In this country, defensive driving can attract much that is offensive. Going slow(er) and observing the speed limit is enough to attract several unwanted gifts. There are the gifts of too close company (tailgating), of high-volume, high intensity urging and warning (horn blowing), of urban camaraderie (middle finger saluting), and of the lingering aroma of that special Guyanese traffic language (cursing).
It is surprising that there are not more reported instances of road rage fallout, or of people losing control and losing life in the process. It only promises to get worse, given what is underway and what is on the various drawing boards.
Take a look and it is obvious that this country is busy with the visible roadworks, which means more lanes and more miles of roadways, which should function as the blessing of much-needed relief. The problem is that this transforms into a double-edged sword, a flashing, life-threatening weapon placed in the hands of the irresponsible and impatient, who set aside neither time nor energy for the reflections that bring the wisdoms leading to corrections.

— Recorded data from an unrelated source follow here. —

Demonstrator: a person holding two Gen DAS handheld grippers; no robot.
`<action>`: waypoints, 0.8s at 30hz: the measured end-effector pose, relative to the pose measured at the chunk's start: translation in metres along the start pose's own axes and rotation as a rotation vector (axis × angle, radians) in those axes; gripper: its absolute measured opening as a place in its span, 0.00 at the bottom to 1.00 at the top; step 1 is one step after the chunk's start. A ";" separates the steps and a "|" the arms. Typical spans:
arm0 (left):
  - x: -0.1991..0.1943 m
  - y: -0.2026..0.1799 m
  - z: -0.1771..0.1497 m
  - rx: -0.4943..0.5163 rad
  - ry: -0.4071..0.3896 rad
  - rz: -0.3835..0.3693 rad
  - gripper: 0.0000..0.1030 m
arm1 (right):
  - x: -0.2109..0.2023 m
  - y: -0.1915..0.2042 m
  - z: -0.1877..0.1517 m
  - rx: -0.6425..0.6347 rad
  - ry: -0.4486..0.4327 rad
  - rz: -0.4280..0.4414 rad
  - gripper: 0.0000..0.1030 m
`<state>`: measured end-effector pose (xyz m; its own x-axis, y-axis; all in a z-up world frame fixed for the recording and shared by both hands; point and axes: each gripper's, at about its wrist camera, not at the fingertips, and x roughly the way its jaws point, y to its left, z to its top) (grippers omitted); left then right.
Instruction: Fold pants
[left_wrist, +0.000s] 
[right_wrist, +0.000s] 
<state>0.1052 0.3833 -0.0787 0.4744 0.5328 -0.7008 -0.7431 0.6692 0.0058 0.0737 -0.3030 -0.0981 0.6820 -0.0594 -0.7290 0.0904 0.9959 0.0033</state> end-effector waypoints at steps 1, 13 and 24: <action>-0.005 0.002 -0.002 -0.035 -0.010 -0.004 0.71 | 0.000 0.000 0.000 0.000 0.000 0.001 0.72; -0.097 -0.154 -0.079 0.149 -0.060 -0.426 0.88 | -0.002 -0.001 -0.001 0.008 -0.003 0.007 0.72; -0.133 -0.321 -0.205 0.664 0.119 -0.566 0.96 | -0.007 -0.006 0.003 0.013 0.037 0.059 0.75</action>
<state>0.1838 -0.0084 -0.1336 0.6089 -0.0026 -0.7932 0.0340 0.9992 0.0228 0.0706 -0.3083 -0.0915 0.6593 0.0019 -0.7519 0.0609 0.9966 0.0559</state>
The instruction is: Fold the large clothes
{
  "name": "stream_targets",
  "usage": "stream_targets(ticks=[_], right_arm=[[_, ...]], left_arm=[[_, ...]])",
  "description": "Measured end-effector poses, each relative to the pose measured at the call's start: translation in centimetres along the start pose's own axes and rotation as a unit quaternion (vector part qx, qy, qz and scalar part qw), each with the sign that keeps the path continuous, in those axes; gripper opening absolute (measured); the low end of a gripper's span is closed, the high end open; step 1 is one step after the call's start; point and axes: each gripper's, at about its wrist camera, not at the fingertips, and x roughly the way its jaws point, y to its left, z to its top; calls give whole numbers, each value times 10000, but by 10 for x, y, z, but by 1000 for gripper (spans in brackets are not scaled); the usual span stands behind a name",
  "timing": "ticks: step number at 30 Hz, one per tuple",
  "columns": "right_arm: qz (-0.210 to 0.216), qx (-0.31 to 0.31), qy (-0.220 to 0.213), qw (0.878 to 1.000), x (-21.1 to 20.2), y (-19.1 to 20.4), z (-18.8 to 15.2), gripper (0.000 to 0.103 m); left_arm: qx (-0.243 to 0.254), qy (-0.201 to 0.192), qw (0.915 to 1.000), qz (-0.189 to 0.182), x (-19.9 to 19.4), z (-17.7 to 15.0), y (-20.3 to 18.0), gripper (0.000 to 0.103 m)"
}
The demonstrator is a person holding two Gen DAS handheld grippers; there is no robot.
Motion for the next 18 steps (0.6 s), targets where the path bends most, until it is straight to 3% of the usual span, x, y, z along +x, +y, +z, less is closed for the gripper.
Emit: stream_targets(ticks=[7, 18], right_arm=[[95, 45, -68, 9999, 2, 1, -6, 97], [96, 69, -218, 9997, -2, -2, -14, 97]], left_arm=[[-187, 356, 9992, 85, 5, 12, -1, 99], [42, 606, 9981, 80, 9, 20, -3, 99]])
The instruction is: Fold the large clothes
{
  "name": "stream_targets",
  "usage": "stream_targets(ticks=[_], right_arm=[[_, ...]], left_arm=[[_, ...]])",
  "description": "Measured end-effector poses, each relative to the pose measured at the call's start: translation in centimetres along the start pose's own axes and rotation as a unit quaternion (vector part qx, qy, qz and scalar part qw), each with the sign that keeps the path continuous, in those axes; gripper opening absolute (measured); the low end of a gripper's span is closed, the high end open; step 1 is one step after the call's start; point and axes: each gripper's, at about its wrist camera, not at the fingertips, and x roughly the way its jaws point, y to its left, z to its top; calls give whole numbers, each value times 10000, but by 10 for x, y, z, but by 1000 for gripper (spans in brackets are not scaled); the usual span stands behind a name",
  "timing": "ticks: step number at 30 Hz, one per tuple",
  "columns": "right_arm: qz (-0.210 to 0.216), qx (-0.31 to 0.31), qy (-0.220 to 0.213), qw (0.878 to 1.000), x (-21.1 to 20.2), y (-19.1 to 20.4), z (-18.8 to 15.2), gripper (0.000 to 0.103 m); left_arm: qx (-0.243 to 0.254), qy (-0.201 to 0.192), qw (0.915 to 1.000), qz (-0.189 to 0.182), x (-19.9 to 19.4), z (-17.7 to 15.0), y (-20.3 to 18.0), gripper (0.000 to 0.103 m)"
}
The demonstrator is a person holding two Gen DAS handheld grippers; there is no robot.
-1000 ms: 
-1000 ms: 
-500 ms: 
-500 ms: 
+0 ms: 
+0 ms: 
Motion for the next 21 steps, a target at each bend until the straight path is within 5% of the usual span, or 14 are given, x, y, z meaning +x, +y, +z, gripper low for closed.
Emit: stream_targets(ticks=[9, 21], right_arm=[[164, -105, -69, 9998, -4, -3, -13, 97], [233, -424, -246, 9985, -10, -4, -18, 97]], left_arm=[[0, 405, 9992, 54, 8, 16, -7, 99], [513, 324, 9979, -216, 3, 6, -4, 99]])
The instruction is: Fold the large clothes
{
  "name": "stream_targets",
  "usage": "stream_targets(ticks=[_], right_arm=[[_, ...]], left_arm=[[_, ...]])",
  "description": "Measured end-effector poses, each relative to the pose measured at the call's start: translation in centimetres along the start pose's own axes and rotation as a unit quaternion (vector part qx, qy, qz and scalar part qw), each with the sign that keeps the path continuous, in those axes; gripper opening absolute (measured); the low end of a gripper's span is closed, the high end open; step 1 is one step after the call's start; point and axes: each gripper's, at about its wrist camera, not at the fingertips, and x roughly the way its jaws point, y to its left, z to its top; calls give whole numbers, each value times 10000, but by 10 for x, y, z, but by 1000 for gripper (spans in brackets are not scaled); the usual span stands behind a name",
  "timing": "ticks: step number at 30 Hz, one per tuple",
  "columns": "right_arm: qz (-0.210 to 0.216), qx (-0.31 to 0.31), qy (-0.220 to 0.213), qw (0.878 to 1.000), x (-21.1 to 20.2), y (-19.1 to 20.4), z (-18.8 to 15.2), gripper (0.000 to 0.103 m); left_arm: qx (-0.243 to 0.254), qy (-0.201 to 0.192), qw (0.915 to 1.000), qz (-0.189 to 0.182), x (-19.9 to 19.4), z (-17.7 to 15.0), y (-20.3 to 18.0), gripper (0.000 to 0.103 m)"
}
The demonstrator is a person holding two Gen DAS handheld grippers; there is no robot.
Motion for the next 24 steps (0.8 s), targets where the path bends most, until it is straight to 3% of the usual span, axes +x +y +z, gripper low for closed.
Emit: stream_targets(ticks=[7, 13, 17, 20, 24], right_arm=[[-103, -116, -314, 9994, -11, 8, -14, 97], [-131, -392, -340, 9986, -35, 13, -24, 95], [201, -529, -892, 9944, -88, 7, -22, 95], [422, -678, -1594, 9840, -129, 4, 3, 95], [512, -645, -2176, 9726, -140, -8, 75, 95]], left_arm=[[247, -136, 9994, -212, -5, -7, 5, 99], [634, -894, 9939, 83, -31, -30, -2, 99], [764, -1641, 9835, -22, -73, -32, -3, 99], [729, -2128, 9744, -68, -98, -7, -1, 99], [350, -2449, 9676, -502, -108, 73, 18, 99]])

It is because more lanes and more space mean more room to floor the gas and create the lethal catapults that usher in untold dangers in even the most ordinary situations, which can quickly rise to the level of daily existential crises.
When so many younger ones occupy a place of numerical significance in the national demographics, there is a lot of raging and rarefied blood that races to the roar of engines and the rushing intoxicating breath of the wind in the ear and heart.